Il est de ceux un peu trop nouveau au groupe sans vraiment l'être. Il est revenu dans l'université après un an de voyage à l'étranger.

Enfin, voyage. « Études » plutôt. Pour tout le monde ce sont des études qu'il a apparemment effectué.

Ce n'est pas vrai.

Son petit mensonge rien qu'à lui. Ça avec tout ce qu'il leur cache, il se demande s'ils vont finir par lui en vouloir s'ils sont mis au courant de toute la vérité. Mais il faudrait déjà qu'ils le sachent.

Donc, Esteban a voyagé dans le monde. Il a été en Europe, il a été en Amérique, il a été en Asie. En Australie aussi. Il a fait le tour des lieux, a visité ceux dont on lui avait fait le récit, dont on lui avait montré les photos, dont ... véritable touriste, il s'est accordé son moment.

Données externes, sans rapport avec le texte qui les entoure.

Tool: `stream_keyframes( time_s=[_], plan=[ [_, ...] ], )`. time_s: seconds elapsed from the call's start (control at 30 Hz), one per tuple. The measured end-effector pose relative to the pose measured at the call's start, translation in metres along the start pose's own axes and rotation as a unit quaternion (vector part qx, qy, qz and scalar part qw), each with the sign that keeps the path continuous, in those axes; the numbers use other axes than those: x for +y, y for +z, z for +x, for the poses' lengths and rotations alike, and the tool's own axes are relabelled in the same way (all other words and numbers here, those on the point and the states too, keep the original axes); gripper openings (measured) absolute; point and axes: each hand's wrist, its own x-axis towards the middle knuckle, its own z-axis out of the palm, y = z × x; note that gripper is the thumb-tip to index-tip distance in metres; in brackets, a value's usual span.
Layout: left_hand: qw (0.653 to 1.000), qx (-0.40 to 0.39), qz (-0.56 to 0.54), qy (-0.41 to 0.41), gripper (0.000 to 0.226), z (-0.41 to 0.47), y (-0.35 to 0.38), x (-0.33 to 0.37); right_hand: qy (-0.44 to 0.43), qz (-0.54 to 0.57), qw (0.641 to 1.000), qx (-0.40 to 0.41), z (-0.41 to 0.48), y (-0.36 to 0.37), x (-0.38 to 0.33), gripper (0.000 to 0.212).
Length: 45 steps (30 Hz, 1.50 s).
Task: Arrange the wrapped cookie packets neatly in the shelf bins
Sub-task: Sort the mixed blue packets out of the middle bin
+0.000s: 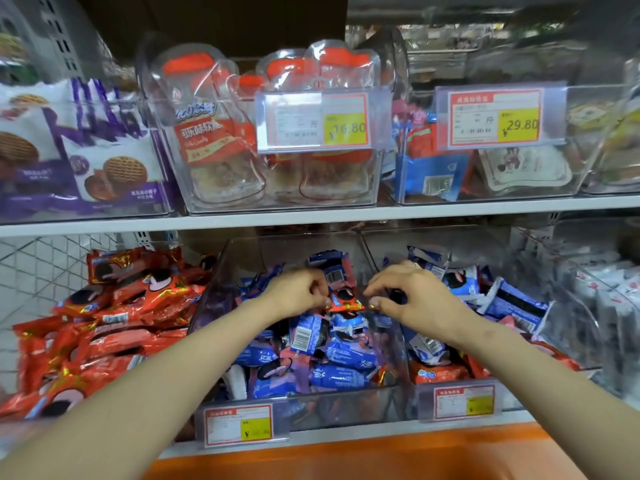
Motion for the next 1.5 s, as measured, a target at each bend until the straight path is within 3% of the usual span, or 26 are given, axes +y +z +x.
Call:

En fait, il a économisé pendant deux ans, l'a demandé comme dernière requête à ses parents qui ont fini par accepter, bon gré mal gré, et s'est lancé dans son projet.

Une année à tenter d'oublier tout ce qu'il retrouverait à son retour, le malheur et la désolation auxquels il devrait faire face. Maintenant.

Ce qu'il trainait dans son sac, avec lui, partout où il allait.

Max et lui ont eu une dispute avant qu'il ne parte mais quand il revient le néerlandais est moins en forme et puis il meurt.

Et c'est comme un choc parce que c'est un rappel constant pour lui. La mort n'épargne personne, elle est partout, présente à chaque instant, nous guette jusqu'à ce qu'on trébuche et à cet instant elle se jette sur nous. Comme un aigle en attente d'une proie.

Un coup de fouet.

Assister à son enterrement est un déchirement, il jure ne jamais avoir vu Daniel aussi effondré. L'australien ne pleure plus mais ses yeux rouges et ses tremblements ne laissent planer aucun doute quant à son état.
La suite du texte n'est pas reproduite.